Characterizing & Finding Good Data Orderings for Fast Convergence of Sequential Gradient Methods
This work addresses the optimization efficiency problem for machine learning practitioners by improving training convergence, though it is incremental as it builds on existing methods like Random Reshuffling.
The paper tackles the problem of data ordering's impact on convergence speed for sequential gradient methods, showing that a greedy algorithm for selecting good orders during training achieves over 14% higher accuracy than Random Reshuffling.

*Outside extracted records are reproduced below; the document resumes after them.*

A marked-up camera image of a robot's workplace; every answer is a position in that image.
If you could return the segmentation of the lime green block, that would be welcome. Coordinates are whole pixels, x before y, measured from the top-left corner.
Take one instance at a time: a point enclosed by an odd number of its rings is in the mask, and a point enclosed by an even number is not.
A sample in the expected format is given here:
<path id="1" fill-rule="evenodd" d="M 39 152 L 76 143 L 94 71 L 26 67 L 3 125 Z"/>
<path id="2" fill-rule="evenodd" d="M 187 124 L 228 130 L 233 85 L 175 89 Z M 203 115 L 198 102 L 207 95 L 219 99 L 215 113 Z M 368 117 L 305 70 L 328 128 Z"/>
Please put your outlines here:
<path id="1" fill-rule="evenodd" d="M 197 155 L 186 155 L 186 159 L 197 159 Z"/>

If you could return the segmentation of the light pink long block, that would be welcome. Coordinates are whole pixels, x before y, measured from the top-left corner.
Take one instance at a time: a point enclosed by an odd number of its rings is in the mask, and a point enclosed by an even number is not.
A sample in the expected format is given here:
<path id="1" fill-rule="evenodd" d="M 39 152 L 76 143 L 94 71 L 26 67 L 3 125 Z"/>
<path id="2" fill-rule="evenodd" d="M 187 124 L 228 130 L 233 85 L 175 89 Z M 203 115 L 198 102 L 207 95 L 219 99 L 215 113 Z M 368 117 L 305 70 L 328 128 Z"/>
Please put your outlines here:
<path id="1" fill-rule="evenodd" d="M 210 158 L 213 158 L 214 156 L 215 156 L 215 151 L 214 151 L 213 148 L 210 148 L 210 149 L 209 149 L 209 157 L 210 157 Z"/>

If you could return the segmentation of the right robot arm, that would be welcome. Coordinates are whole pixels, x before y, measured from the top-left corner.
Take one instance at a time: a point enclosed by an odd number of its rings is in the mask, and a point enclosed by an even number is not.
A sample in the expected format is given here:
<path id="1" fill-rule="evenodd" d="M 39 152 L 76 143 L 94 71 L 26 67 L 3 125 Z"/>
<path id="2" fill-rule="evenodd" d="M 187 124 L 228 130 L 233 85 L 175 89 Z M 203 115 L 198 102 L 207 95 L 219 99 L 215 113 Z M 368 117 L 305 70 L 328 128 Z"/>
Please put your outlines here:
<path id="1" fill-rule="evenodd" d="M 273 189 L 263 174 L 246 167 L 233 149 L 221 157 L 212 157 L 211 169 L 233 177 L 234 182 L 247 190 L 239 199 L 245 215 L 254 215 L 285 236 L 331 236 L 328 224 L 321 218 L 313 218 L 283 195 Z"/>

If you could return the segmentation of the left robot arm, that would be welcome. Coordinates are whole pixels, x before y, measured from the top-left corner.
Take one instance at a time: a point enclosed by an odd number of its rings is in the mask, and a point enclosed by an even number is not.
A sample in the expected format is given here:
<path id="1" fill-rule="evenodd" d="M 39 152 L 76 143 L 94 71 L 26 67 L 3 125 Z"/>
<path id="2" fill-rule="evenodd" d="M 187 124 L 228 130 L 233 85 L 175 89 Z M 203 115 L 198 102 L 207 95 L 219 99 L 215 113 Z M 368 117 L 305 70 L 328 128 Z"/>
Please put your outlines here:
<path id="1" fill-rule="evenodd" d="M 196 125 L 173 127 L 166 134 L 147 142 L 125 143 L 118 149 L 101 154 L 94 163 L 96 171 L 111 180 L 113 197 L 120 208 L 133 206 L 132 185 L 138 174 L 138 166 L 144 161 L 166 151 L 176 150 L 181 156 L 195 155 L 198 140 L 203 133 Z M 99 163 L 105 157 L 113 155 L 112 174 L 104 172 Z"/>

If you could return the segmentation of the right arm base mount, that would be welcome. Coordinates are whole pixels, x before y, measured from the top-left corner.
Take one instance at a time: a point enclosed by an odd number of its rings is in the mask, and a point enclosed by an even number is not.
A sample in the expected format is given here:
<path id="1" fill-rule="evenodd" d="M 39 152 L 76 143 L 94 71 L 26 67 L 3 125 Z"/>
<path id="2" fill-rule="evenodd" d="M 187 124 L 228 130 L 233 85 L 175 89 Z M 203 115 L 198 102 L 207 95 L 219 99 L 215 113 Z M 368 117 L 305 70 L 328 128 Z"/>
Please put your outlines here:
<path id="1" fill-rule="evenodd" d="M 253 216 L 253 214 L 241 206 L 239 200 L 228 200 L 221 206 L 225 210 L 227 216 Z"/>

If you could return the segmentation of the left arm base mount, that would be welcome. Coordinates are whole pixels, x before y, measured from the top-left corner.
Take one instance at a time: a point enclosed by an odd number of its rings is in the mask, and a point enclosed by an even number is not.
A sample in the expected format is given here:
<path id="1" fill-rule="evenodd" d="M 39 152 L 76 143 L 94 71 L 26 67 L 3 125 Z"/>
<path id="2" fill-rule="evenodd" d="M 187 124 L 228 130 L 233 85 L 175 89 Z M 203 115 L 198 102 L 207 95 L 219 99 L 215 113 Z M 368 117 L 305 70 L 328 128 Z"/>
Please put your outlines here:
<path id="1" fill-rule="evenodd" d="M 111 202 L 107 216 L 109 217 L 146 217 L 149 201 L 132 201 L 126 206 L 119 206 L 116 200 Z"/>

While SGD, which samples from the data with replacement is widely studied in theory, a variant called Random Reshuffling (RR) is more common in practice. RR iterates through random permutations of the dataset and has been shown to converge faster than SGD. When the order is chosen deterministically, a variant called incremental gradient descent (IG), the existing convergence bounds show improvement over SGD but are worse than RR. However, these bounds do not differentiate between a good and a bad ordering and hold for the worst choice of order. Meanwhile, in some cases, choosing the right order when using IG can lead to convergence faster than RR. In this work, we quantify the effect of order on convergence speed, obtaining convergence bounds based on the chosen sequence of permutations while also recovering previous results for RR. In addition, we show benefits of using structured shuffling when various levels of abstractions (e.g. tasks, classes, augmentations, etc.) exists in the dataset in theory and in practice. Finally, relying on our measure, we develop a greedy algorithm for choosing good orders during training, achieving superior performance (by more than 14 percent in accuracy) over RR.